A nasty corporation run by a greedy elitist has polluted a Mississippi backwater town. The chemicals they’ve illegally dumped for years have leached into the aquifer and into the townsfolk, killing enough of them to earn the place the moniker: Cancer County. A huge lawsuit is won by near-broke trial lawyers for one of the unfortunate victims, but the nefarious company is going to appeal to the state supreme court.
Now the fun starts. It turns out that Mississippi elects its Supreme Court judges, and the out-of-pocket cost for big business to bankroll a candidate is far less than the jury’s award. The evil machinery of companies and lobbyists pick a perfect family man and run a wild, mudslinging election in hope of getting their corporate boy on the court. What hangs in the balance, what they hope to achieve, is a clear reversal of the verdict and punitive award.
Slimy politicians are in on the deal, with a stodgy senator backing the company.
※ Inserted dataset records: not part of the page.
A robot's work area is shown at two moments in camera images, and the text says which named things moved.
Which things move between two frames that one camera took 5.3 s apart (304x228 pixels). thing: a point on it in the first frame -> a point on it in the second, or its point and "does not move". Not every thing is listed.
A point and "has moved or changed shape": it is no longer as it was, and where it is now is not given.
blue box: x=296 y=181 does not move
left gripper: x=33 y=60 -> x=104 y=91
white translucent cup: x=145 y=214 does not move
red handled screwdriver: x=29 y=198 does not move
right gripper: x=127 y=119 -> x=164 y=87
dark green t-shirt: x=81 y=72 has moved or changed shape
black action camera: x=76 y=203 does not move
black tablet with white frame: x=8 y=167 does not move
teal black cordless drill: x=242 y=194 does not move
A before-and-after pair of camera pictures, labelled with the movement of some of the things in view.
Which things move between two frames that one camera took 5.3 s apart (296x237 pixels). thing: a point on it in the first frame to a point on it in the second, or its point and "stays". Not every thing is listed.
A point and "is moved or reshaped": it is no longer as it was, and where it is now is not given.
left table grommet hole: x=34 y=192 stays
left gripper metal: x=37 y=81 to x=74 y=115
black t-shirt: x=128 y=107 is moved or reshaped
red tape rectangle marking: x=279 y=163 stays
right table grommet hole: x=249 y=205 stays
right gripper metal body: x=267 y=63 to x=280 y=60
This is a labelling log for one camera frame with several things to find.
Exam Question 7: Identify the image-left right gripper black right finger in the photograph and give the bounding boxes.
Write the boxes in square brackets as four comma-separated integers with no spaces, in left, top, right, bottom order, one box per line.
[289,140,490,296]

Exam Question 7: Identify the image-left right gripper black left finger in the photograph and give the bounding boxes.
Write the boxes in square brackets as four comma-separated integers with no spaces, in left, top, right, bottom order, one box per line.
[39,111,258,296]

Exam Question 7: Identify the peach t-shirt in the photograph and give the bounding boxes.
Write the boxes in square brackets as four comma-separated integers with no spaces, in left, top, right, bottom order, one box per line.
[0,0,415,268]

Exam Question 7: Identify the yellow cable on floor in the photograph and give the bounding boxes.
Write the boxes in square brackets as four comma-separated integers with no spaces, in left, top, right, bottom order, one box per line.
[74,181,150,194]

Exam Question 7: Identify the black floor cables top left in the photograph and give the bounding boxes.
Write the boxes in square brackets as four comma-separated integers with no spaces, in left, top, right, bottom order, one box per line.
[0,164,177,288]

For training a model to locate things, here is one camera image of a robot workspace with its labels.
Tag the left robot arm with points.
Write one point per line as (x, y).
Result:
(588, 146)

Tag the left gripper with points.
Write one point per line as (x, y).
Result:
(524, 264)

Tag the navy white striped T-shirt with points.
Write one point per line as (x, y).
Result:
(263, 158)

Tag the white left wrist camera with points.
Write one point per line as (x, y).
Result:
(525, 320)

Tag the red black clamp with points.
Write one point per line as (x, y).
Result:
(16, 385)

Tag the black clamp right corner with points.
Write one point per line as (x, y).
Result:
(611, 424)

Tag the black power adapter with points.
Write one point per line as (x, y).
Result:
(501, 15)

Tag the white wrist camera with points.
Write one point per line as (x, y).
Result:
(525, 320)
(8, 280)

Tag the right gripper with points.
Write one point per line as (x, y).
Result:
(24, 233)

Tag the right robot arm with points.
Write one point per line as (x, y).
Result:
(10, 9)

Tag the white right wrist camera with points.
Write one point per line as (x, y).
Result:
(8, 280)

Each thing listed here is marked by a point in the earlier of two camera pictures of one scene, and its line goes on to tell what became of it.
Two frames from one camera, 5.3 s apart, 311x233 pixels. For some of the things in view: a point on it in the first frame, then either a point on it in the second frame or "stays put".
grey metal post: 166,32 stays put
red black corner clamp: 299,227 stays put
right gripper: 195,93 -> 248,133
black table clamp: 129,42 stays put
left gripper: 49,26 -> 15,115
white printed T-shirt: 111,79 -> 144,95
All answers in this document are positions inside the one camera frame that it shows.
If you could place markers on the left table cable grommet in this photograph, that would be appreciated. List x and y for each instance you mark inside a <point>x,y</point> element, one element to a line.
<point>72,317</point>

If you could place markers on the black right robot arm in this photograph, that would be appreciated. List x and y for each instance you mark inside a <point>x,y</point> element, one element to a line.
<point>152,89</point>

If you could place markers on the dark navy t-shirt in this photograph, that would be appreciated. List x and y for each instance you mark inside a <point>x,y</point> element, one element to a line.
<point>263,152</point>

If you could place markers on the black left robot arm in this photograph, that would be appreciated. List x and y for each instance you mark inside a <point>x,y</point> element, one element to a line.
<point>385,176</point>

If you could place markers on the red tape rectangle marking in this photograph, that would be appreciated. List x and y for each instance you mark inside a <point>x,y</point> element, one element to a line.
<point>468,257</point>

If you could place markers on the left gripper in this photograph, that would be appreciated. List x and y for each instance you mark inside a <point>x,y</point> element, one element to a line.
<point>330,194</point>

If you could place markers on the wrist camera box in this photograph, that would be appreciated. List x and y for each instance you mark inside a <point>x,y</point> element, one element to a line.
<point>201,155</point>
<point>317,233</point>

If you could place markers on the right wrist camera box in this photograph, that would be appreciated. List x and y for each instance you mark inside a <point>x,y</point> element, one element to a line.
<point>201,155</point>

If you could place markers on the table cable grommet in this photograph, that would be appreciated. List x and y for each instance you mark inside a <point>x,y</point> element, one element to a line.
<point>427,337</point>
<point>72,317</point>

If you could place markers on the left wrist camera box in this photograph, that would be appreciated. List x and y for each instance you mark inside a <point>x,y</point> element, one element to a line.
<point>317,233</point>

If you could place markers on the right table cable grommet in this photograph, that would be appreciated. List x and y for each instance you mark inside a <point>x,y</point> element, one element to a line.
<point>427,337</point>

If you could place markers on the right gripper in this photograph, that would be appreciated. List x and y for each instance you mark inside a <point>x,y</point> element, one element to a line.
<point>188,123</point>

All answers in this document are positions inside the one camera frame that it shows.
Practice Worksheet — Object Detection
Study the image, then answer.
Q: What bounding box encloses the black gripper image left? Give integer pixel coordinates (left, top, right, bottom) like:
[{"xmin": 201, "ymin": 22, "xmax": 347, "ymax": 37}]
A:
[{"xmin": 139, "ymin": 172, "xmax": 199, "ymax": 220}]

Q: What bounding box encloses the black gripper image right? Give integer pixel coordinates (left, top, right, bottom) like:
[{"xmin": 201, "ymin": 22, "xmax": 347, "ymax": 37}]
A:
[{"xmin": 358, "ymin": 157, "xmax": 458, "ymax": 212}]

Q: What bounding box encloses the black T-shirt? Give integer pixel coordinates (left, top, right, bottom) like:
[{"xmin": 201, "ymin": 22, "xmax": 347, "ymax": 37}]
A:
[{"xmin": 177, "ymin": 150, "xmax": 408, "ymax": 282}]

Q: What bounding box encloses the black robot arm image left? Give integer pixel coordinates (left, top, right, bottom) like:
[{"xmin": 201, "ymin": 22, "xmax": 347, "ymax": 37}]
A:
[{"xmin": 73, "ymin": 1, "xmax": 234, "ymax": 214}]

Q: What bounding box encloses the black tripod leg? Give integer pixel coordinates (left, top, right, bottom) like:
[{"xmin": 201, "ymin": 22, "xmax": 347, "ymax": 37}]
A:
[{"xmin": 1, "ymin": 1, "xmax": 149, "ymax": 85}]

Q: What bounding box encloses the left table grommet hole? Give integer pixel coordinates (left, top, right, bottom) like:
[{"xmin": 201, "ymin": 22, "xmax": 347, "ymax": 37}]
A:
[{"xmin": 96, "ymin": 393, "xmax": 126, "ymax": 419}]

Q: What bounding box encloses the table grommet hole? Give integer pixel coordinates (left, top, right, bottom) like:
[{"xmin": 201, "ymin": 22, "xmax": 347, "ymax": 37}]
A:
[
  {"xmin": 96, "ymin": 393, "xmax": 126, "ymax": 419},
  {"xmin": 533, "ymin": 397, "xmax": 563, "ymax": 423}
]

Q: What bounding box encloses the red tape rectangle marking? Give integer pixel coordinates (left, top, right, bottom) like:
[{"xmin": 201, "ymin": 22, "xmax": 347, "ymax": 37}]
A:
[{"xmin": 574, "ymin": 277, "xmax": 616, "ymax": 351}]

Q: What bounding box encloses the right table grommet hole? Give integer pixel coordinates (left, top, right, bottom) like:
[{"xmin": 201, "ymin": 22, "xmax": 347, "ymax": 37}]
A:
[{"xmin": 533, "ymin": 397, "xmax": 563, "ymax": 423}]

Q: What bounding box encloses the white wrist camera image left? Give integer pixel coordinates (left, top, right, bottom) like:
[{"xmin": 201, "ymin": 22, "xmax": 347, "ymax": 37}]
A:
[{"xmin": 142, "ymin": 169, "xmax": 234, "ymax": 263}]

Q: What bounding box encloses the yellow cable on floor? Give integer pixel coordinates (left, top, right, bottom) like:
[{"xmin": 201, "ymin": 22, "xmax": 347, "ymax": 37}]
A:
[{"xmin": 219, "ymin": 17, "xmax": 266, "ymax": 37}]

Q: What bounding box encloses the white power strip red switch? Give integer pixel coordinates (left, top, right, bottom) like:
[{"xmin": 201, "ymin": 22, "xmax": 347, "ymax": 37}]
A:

And while the election is running, the head of the polluting corporation is manipulating his own company’s common stock, driving it down and buying it up, with plans to get richer than ever if and when the verdict falls his way. Will it?
The Appeal is one of the best books I’ve read this year. The real world is horrifically reproduced in the text, where justice like business is equally buyable. Even the local churches get into the electoral fray. It’s a sad statement about America, but a read well worth the time. I’m tempted to say this is John Grisham’s best book ever.
Armchair Interviews says: Another 5-star offering from Grisham.